We finally have our first look at William Shatner's first real trip to space after decades portraying a legendary "Star Trek" captain and it looks like the view was amazing.
"Oh, wow!" Shatner says in a video released by Blue Origin, which launched the "Star Trek" actor and three others on a suborbital trip Wednesday (Oct. 13). "No description can equal this."
While the quarters of the Blue Origin's New Shepard space capsule Shatner rode to space in are not as roomy as that of the U.S.S. Enterprise he captained in fiction, a new video (opens in new tab) from spacecraft provider Blue Origin shows Shatner and his four crewmates glued to the windows during the microgravity phase of the flight.
Shatner chuckles repeatedly while looking at the view of Earth, while his crewmate Audrey Powers, Blue Origin's vice president of mission and flight operations, exclaims, "Holy hell!"
The crew members were able to unstrap during the apogee of the NS-18 mission's suborbital flight, which lasted just over 10 minutes. The capsule reached a maximum altitude of nearly 66 miles (106 km), 4 miles higher than the widely recognized boundary of space.
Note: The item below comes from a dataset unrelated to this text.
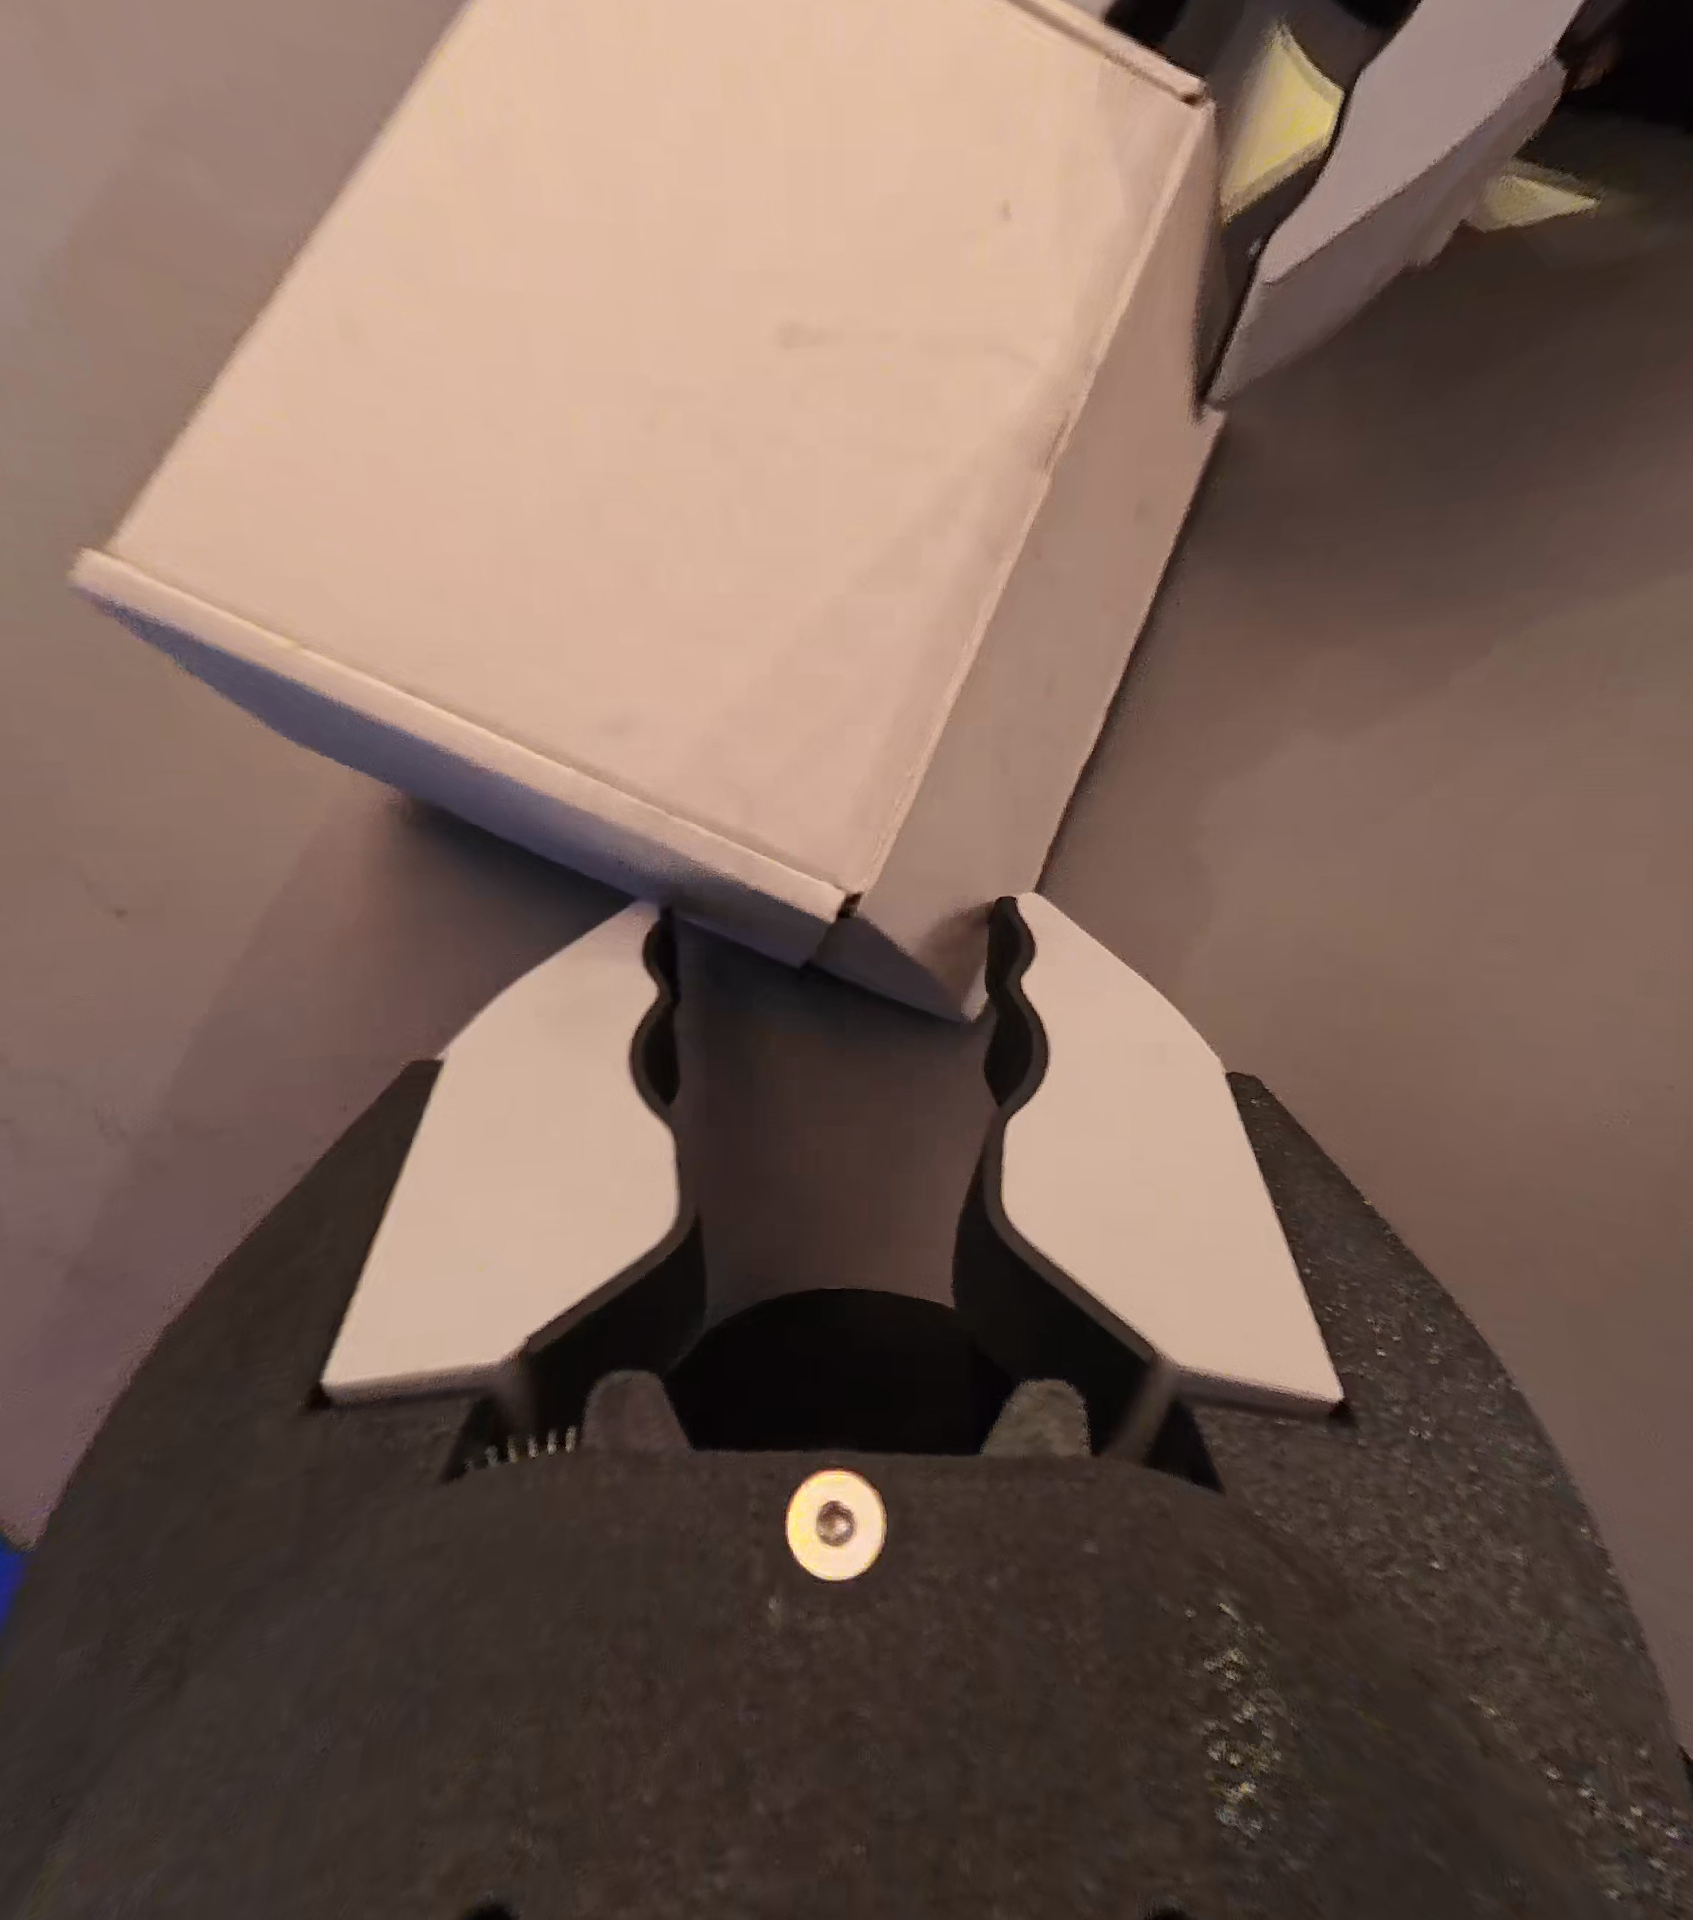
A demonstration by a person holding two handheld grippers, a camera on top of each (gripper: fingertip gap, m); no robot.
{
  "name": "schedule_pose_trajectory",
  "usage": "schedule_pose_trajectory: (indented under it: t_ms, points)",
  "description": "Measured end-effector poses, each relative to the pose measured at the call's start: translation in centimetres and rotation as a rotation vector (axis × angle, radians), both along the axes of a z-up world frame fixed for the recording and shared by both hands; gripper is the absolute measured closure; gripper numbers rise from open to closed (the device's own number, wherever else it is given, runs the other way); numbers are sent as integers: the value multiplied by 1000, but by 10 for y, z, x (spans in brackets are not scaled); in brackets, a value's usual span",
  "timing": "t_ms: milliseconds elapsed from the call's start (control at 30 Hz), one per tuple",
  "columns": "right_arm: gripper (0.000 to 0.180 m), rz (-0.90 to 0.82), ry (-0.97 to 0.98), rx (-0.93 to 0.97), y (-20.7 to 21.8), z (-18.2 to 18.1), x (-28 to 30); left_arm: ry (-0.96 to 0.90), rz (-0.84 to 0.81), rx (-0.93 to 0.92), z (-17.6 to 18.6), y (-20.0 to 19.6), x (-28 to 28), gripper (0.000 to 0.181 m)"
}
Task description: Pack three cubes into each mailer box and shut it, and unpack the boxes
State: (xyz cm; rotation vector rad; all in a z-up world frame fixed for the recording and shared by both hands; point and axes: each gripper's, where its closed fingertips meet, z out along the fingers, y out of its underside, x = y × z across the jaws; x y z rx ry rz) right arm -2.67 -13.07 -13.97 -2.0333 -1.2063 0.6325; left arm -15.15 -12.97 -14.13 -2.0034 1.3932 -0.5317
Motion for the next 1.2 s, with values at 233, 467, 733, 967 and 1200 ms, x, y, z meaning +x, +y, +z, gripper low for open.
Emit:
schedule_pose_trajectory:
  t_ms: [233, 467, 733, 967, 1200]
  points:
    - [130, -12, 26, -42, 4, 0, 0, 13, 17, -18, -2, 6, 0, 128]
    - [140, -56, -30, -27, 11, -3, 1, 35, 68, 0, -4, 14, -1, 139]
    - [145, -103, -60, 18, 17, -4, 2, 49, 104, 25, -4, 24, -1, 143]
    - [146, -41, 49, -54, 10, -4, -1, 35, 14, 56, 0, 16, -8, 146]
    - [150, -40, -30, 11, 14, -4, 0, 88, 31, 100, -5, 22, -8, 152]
"This was the voyage of the RSS First Step today," Blue Origin wrote in a Twitter video description (opens in new tab). "Its mission: encounter Earth from incredible views at apogee."
This was the voyage of the RSS First Step today. Its mission: encounter Earth from incredible views at apogee pic.twitter.com/Gzsnkv97K9October 13, 2021
Also on the flight were Glen de Vries, vice chair for life sciences and healthcare at the French software company Dassault Systèmes and Chris Boshuizen, co-founder of the Earth-observation company Planet.
But it was Shatner who took the lion's share of the coverage, as the fictional space captain became the oldest person in space at age 90, on only the second-ever crewed spaceflight for Blue Origin.
After the flight, he was moved to tears during a press conference as he explained his feelings upon looking out the window.
"What you have given me is the most profound experience I can imagine. I'm so filled with emotion about what just happened ... it's extraordinary," Shatner said, while talking to Blue Origin Jeff Bezos (who embarked on the first crewed flight on July 20).
"I hope I never recover, that I can maintain what I feel now," Shatner continued. "I don't want to lose it. It's so much larger than me and life.